Ciboule/Ciboulette – opéra/opérette… Parce que cette opérette amu­sante, ryth­mée a été mise en scène avec mal­ice par Michel Fau, qui s’octroie le rôle de la comtesse de Cas­tiglione, aïeule au car­ac­tère bien trem­pé de l’héroïne de son Réc­i­tal empha­tique. Les déco­ra­teurs mis­ent sur des agran­disse­ments pho­tographiques sai­sis­sants, resti­tu­ant un Paris et une cam­pagne fin 19ème fan­tas­més, en noir et blanc.
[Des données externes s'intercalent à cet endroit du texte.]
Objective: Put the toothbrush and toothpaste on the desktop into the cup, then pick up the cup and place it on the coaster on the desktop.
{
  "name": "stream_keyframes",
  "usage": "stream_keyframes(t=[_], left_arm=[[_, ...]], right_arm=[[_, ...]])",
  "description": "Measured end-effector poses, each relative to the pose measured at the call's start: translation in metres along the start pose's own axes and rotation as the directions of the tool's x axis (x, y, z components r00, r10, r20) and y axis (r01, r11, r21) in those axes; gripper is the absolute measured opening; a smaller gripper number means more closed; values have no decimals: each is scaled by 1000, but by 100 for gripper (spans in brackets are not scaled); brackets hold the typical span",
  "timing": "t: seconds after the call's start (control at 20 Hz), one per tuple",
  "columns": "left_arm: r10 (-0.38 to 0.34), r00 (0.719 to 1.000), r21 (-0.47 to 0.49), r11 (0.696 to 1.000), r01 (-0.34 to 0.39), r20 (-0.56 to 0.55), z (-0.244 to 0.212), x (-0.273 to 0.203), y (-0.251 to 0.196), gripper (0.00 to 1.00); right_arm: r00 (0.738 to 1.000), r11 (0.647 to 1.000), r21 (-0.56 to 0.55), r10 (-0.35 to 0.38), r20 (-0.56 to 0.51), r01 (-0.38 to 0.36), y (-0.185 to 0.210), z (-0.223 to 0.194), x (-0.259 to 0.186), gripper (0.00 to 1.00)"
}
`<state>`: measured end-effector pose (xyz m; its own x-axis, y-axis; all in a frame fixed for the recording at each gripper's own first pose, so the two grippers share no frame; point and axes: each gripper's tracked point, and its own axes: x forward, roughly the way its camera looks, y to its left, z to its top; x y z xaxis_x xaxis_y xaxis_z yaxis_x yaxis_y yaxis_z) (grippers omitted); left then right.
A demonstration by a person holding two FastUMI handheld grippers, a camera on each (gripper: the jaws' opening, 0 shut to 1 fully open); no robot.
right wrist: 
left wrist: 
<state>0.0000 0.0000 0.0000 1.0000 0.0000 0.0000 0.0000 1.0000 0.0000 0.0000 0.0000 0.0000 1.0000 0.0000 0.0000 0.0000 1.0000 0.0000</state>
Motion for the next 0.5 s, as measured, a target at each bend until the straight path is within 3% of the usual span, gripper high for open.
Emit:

Les notes de couleur qu’apportent les irré­sistibles cos­tumes de David Bel­u­gou acid­u­lent, si besoin était, la par­ti­tion alerte dirigée d’une main de maître par Lau­rence Equi­l­bey. Les musi­ciens de Toulon ne déméri­tent pas durant les deux heures vingt de spec­ta­cle. La dis­tri­b­u­tion est au dia­pa­son : les artistes ont franche­ment l’air de s’amuser sur scène. Que ce soit Julie Fuchs dans le rôle titre ou Julien Behr qui campe un Antonin plus bêta que nature, ces très bons chanteurs se lâchent pour don­ner tout son piquant à la farce. Jean-François Lapointe tire par­faite­ment son épin­gle du jeu dans le rôle du men­tor Dupar­quet, le con­trôleur des Halles qui, au milieu de cet univers loufoque, sait émou­voir la salle en évo­quant un amour défunt. Mais, une fois encore, l’ensemble de la dis­tri­b­u­tion est à saluer. Jusqu’à Bernadette Laf­font, idéale en pois­son­nière-voy­ante non chan­tante. En prime le pub­lic est invité à inter­préter deux airs. Pour cela ren­dez-vous à 19h afin d’être coaché vocale­ment par Christophe Grap­per­on (un habitué de la troupe des Brig­ands, bonne référence s’il en est !). Effet garan­ti. En un mot : une réussite.